┌─ Input data

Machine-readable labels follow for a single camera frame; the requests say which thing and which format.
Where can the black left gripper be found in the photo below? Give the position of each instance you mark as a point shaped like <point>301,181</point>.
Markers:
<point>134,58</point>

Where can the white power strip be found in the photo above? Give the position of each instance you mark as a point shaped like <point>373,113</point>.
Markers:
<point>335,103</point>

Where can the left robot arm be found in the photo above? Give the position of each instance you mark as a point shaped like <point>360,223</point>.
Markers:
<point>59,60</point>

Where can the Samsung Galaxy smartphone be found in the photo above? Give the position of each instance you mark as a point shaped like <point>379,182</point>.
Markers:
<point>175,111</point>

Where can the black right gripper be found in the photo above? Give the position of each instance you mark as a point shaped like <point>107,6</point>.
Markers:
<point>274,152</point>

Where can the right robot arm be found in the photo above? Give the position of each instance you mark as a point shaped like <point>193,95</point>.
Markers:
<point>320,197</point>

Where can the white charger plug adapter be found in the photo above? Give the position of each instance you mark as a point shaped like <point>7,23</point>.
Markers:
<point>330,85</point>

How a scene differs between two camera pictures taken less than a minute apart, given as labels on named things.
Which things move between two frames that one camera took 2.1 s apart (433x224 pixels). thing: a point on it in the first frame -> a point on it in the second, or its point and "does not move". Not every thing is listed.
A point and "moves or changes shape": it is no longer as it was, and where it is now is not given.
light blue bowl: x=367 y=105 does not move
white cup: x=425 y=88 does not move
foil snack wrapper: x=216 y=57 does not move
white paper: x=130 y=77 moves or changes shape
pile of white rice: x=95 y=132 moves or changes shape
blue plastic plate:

└─

### Brief
The response should be the listing above, limited to the lines between the one holding "Where can the white charger" and the one holding "foil snack wrapper: x=216 y=57 does not move", inclusive, reproduced exactly.

### Task response
Where can the white charger plug adapter be found in the photo above? Give the position of each instance you mark as a point shaped like <point>7,23</point>.
Markers:
<point>330,85</point>

How a scene differs between two camera pictures taken less than a minute apart, given as labels on named things.
Which things move between two frames that one camera took 2.1 s apart (433x224 pixels). thing: a point on it in the first frame -> a point on it in the second, or its point and "does not move". Not every thing is listed.
A point and "moves or changes shape": it is no longer as it was, and where it is now is not given.
light blue bowl: x=367 y=105 does not move
white cup: x=425 y=88 does not move
foil snack wrapper: x=216 y=57 does not move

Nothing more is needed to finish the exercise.